Supplied material:
○ ○ ○

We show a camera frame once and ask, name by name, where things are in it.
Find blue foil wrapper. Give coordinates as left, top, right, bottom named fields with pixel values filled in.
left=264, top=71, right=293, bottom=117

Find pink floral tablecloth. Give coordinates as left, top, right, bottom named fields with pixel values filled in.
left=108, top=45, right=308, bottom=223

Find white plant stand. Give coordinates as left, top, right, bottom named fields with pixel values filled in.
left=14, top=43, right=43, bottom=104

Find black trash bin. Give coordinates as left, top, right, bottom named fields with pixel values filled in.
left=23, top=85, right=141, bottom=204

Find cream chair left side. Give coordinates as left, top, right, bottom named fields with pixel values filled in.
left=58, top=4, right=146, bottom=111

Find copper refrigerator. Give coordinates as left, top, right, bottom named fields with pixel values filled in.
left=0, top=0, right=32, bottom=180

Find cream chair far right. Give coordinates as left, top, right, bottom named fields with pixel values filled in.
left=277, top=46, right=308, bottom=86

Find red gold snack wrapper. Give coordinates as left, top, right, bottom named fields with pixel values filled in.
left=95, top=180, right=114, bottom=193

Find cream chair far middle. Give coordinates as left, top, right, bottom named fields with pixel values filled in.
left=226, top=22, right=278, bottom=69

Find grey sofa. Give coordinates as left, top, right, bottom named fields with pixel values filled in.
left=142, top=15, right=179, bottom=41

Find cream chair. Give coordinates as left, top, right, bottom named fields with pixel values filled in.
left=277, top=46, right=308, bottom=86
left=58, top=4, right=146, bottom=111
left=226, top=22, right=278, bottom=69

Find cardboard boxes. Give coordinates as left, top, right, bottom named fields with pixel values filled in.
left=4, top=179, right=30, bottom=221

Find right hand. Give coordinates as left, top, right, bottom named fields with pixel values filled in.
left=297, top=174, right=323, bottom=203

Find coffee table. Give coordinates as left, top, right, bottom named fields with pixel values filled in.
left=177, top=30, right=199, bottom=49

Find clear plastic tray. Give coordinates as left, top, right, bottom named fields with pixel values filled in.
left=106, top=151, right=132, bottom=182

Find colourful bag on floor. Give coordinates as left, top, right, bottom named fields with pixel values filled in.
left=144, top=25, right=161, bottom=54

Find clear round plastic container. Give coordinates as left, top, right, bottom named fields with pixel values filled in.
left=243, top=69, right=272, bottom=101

○ ○ ○

Aim of the task: Quote every entry exactly.

Response area:
We show a camera frame once and ask, name by name, where things are in it.
Find blue foil wrapper. Give coordinates as left, top, right, bottom named fields with pixel values filled in.
left=264, top=71, right=293, bottom=117

Find pink floral tablecloth. Give coordinates as left, top, right, bottom named fields with pixel values filled in.
left=108, top=45, right=308, bottom=223

Find white plant stand. Give coordinates as left, top, right, bottom named fields with pixel values filled in.
left=14, top=43, right=43, bottom=104

Find black trash bin. Give coordinates as left, top, right, bottom named fields with pixel values filled in.
left=23, top=85, right=141, bottom=204

Find cream chair left side. Give coordinates as left, top, right, bottom named fields with pixel values filled in.
left=58, top=4, right=146, bottom=111

Find copper refrigerator. Give coordinates as left, top, right, bottom named fields with pixel values filled in.
left=0, top=0, right=32, bottom=180

Find cream chair far right. Give coordinates as left, top, right, bottom named fields with pixel values filled in.
left=277, top=46, right=308, bottom=86

Find red gold snack wrapper. Give coordinates as left, top, right, bottom named fields with pixel values filled in.
left=95, top=180, right=114, bottom=193

Find cream chair far middle. Give coordinates as left, top, right, bottom named fields with pixel values filled in.
left=226, top=22, right=278, bottom=69

Find grey sofa. Give coordinates as left, top, right, bottom named fields with pixel values filled in.
left=142, top=15, right=179, bottom=41

Find cream chair. Give coordinates as left, top, right, bottom named fields with pixel values filled in.
left=277, top=46, right=308, bottom=86
left=58, top=4, right=146, bottom=111
left=226, top=22, right=278, bottom=69

Find cardboard boxes. Give coordinates as left, top, right, bottom named fields with pixel values filled in.
left=4, top=179, right=30, bottom=221

Find right hand. Give coordinates as left, top, right, bottom named fields with pixel values filled in.
left=297, top=174, right=323, bottom=203

Find coffee table. Give coordinates as left, top, right, bottom named fields with pixel values filled in.
left=177, top=30, right=199, bottom=49

Find clear plastic tray. Give coordinates as left, top, right, bottom named fields with pixel values filled in.
left=106, top=151, right=132, bottom=182

Find colourful bag on floor. Give coordinates as left, top, right, bottom named fields with pixel values filled in.
left=144, top=25, right=161, bottom=54

Find clear round plastic container. Give coordinates as left, top, right, bottom named fields with pixel values filled in.
left=243, top=69, right=272, bottom=101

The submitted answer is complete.